Behind the Meteoric Rise of the Baltimore Ravens

from PFC Blogger Shaq Bar of


Behind the meteoric rise of the Ravens is, of course–Opportunity.  The opportunity that afforded itself after taking care of business at home versus Andrew Luck and the Colts.  And especially, the opportunity that came about from an all out–no holds barred battle against the Broncos which–while not perfectly in control—still left them in a position for a miracle win nonetheless.  And a miracle they pulled off too!–thanks, in part, to Raheem Moore.

What followed was an intense week of practice and focus.  Every Raven– and everyone in Baltimore and beyond–knew what was at stake:  A priceless, once in a lifetime opportunity, to send their leader–Ray Lewis–off to the Super Bowl as his last hurrah!  They knew from their disappointing journey to New England the previous year–that opportunities like this are what they train and practice for –not only all off-season, season, and training camp, but for what comes along only once or twice over multiple seasons and sometimes never–if ever, for some franchises.  So you could almost feel it in the air when they got off the bus when arriving at Gilette Stadium.  The feeling was quite palpable in those shots of seriousness on Anquan Boldin’s face, Ed Reed, and in the larger than life presence of Ray Lewis playing in possibly his last game–and definetely his last chance at a Super Bowl.  No matter what nay-sayers of emotion playing a factor in the matchup said, we could all still feel the power of emotion in the effort that we knew we were going to witness that day in Gilette Stadium at the AFC Championship.  I was not the only one that felt that one costly mistake by the Patriots would leave a nerve-racked team shaken in front of their home crowd—and then The Fumble!…and the terrific Hit that lead to the ball coming out and laying in front of the defense so naked, in slow-motion.  And the rest of the game became a long, uphill battle to come back against the grain–swimming upstream in the face of a couple of spectacular Anquan Boldin catches which ultimatley sealed New England’s fate.

That same emotion is not apparent now, leading up to the Super Bowl.  The Ravens have certainly come together at the right time–like the 2006 Indianapolis Colts–to perform better and better, one week at a time leading up to their opportunity in the AFC Championship–to get to New Orleans.  But now that they’re here, there is no indications that they can ride emotion alone to meet the daunting challenge of what the San Francisco 49ers bring to the table.  The 49ers have seemed to have a more focused practice leading up to the Big Game while the Ravens seem loose–like their Head Coach; but, perhaps, a bit distracted by the whole Tulane outdoor practice facility debacle.  The Football ERA Formula has pointed out a similar situation earlier in the playoffs that the 49ers handled fairly well.  The Packers went into Candlestick with a similar late season rise in performance and play leading into the playoffs–particularly on defense (which in turn helped fuel a newly found running game).  But that rise in excellence was not nearly enough to get them to the high level at which the 49ers were hitting around the play of Colin Kaepernick. 

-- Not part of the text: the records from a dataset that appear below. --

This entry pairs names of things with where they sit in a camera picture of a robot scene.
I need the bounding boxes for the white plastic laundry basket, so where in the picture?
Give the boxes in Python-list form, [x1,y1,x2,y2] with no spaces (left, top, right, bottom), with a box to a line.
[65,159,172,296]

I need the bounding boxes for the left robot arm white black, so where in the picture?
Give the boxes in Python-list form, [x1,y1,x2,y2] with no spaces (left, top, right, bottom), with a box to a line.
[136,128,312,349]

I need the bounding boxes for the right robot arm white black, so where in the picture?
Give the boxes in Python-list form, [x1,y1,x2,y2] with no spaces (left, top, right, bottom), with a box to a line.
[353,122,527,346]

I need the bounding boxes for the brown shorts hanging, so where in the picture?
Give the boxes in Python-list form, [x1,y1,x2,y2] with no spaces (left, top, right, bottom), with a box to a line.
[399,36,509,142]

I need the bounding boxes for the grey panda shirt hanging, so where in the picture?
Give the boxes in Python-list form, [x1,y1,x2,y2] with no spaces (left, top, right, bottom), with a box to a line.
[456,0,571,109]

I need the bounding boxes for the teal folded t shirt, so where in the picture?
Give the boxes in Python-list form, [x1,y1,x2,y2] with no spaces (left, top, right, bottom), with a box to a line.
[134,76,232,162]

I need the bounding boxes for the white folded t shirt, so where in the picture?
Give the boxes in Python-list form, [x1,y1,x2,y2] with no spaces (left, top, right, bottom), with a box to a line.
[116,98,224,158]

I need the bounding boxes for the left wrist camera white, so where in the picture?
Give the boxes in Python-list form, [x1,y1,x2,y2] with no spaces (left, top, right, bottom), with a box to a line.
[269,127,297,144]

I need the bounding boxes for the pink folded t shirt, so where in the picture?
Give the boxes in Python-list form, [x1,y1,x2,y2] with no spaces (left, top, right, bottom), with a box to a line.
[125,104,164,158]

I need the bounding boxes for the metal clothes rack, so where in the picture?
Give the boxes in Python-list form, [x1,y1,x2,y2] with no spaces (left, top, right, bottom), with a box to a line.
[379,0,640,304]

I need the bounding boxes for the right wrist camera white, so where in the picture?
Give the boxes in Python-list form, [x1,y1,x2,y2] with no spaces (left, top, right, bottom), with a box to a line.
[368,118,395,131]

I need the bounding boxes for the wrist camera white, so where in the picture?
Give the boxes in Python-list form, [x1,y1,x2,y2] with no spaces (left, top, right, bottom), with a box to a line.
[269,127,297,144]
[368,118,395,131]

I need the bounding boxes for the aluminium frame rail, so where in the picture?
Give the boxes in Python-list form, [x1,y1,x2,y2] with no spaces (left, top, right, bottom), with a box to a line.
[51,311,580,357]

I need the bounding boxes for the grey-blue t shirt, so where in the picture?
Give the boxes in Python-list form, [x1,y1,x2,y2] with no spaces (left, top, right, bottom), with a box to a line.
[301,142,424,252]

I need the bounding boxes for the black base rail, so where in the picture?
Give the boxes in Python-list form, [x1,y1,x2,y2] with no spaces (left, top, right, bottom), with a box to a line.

The situation seems very similar going into the Super Bowl.  Both sides should be able to move the ball and score a lot of points–unlike what some people think will be a defensive matchup.  The 49ers defense has given up its share of points in the post season while the Ravens Bend but Don’t Break style has stepped it up a notch to force passing offenses like Manning and Brady to earn their way down the field—not without the occasional key mistakes and turnovers.  However, the ease of scoring in the Red Zone should belong to the 49ers who seem to have more than one of multiple “options” to score—and that could be the difference in the game—allowing them to pull away, possibly handily, in the 2nd Half.
Either way, it should be very entertaining indeed!